:: About this task ::
How many lines of the data hold the word "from"? State the number and nothing else.

:: Provided data ::
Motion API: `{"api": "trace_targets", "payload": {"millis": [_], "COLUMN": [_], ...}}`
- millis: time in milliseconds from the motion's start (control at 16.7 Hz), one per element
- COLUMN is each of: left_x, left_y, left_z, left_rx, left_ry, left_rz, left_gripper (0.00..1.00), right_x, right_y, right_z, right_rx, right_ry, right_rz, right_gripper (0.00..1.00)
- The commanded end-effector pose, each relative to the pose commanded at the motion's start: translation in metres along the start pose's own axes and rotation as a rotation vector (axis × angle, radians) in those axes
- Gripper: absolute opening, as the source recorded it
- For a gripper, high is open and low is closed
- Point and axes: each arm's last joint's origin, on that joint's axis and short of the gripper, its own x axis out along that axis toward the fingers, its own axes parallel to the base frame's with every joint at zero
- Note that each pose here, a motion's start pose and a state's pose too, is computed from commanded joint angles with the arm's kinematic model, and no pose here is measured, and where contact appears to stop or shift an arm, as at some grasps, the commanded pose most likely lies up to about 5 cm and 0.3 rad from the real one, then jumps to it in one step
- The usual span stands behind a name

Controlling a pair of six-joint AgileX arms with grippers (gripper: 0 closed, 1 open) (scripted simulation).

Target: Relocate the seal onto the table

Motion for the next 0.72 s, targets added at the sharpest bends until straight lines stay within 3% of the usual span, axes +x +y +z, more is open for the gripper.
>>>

:: Task result ::
2